That's telling 'em. If the ayatollahs had a sense of humor, they'd call her bluff.

The average Canadian can survive an Arizona hot tub merely compliant with 2009 safety standards rather than 2010. The average Englishman can survive stumbling with his frying pan: You may get a nasty graze on his kneecap, but rub in some soothing pancake syrup, and you'll soon feel right as rain. Whether they – or at any rate their pampered complacent societies in which hot-tub regulation is the most pressing issue of the day – can survive a nuclear Iran is a more open question.

It is now certain that Tehran will get its nukes, and very soon. This is the biggest abdication of responsibility by the Western powers since the 1930s. It is far worse than Pakistan going nuclear, which, after all, was just another thing the CIA failed to see coming. In this case, the slow-motion nuclearization conducted in full view and through years of tortuous diplomatic charades and endlessly rescheduled looming deadlines is not just a victory for Iran but a decisive defeat for the United States. It confirms the Islamo-Sino-Russo-everybody else diagnosis of Washington as a hollow superpower that no longer has the will or sense of purpose to enforce the global order.

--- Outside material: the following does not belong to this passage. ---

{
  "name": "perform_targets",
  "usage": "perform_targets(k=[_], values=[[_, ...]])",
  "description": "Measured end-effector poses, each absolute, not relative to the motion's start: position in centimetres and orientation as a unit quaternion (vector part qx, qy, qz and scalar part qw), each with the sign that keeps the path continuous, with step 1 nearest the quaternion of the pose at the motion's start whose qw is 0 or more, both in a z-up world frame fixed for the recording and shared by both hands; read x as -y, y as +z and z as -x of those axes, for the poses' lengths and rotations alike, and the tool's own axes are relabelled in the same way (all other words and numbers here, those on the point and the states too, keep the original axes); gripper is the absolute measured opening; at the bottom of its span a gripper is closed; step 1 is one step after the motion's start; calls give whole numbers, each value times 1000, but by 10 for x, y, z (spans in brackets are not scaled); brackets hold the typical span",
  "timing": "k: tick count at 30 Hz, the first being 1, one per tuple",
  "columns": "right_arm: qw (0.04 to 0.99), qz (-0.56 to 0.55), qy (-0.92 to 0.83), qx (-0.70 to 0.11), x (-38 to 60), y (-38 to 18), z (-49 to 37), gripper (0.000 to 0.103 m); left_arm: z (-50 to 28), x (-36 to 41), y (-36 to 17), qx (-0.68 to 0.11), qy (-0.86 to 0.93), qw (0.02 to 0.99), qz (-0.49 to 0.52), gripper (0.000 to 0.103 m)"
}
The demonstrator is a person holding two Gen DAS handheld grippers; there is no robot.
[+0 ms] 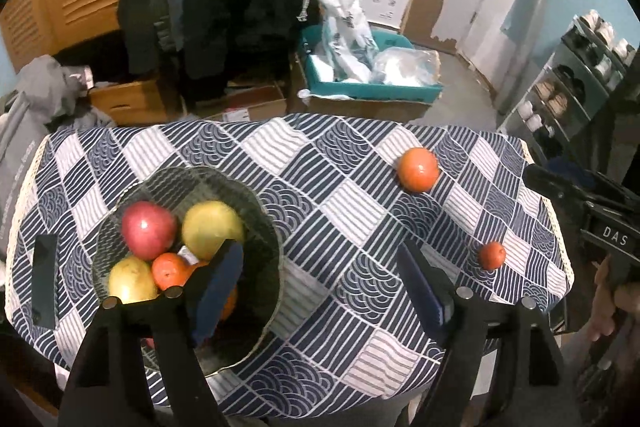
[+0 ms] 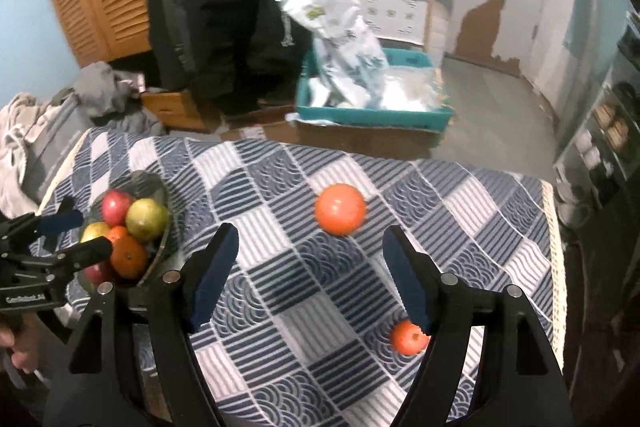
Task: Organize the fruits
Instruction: 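Withdraw both open tools from the bowl toward the loose oranges on the cloth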
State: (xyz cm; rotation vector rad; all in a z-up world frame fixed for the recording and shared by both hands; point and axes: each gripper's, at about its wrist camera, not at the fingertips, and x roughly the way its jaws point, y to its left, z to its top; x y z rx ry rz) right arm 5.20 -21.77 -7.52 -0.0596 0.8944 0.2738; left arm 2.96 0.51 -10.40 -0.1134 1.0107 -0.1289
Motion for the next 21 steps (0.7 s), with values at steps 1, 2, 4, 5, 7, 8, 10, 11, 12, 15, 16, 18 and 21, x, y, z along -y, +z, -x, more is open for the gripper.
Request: perform_targets(k=[1, 2, 4, 5, 7, 8, 10, 11, 12, 15, 16, 18, 21], values=[[892, 25, 127, -433, 224, -77, -52, 75, -31, -1, -104, -484, -65, 871, 52, 81], [892, 23, 122, -434, 231, -78, -52, 75, -32, 3, -105, -485, -68, 870, 51, 81], [892, 18, 114, -438, 241, -81, -52, 75, -35, 10, -106, -487, -72, 869, 47, 81], [891, 15, 110, -440, 246, -83, -52, 75, -36, 14, -108, -488, -74, 868, 44, 81], [889, 9, 102, -447, 258, -89, -52, 75, -39, 22, -111, -492, -79, 866, 41, 81], [888, 5, 99, -450, 262, -91, -52, 75, -40, 26, -113, -494, -81, 865, 40, 81], [884, -2, 91, -458, 274, -99, -53, 75, -43, 34, -118, -499, -86, 862, 36, 81], [882, -5, 87, -463, 278, -102, -53, 75, -45, 37, -121, -503, -86, 860, 33, 81], [880, -8, 84, -467, 283, -107, -53, 75, -46, 40, -124, -507, -87, 857, 30, 81], [873, -12, 72, -482, 295, -121, -54, 75, -49, 50, -131, -513, -92, 853, 23, 81], [870, -13, 68, -488, 298, -126, -54, 75, -50, 53, -134, -515, -93, 852, 22, 81], [864, -16, 64, -500, 305, -136, -54, 75, -52, 59, -140, -519, -95, 850, 17, 81], [854, -19, 56, -517, 312, -153, -53, 75, -54, 64, -149, -527, -94, 844, 12, 81]])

What does it mean? That a year or two down the line Iran will be nuking Israel? Not necessarily, although the destruction of not just the Zionist Entity but the broader West remains an explicit priority. Maybe they mean it. Maybe they don't. Maybe they'll do it directly. Maybe they'll just get one of their terrorist subcontractors to weaponize the St. Albans pancake batter. But, when you've authorized successful mob hits on Salman Rushdie's publishers and translators, when you've blown up Jewish community centers in Buenos Aires, when you've acted extra-territorially to the full extent of your abilities for 30 years, it seems prudent for the rest of us to assume that when your abilities go nuclear you'll be acting to an even fuller extent.

But, even without launching a single missile, Iran will at a stroke have transformed much of the map – and not just in the Middle East, where the Sunni dictatorships face a choice between an unsought nuclear arms race or a future as Iranian client states. In Eastern Europe, a nuclear Iran will vastly advance Russia's plans for a de facto reconstitution of its old empire: In an unstable world, Putin will offer himself as the protection racket you can rely on. And you'd be surprised how far west "Eastern" Europe extends: Moscow's strategic view is of a continent not only energy-dependent on Russia but also security-dependent. And, when every European city is within range of Tehran and other psycho states, there'll be plenty of takers for that when the alternative is an effete and feckless Washington.

It's a mistake to think that the infantilization of once-free peoples represented by the microregulatory Nanny State can be confined to pancakes and hot tubs. Consider, for example, the incisive analysis of Scott Gration, the U.S. special envoy to the mass murderers of Sudan: "We've got to think about giving out cookies," said Gration a few months back. "Kids, countries – they react to gold stars, smiley faces, handshakes, agreements, talk, engagement."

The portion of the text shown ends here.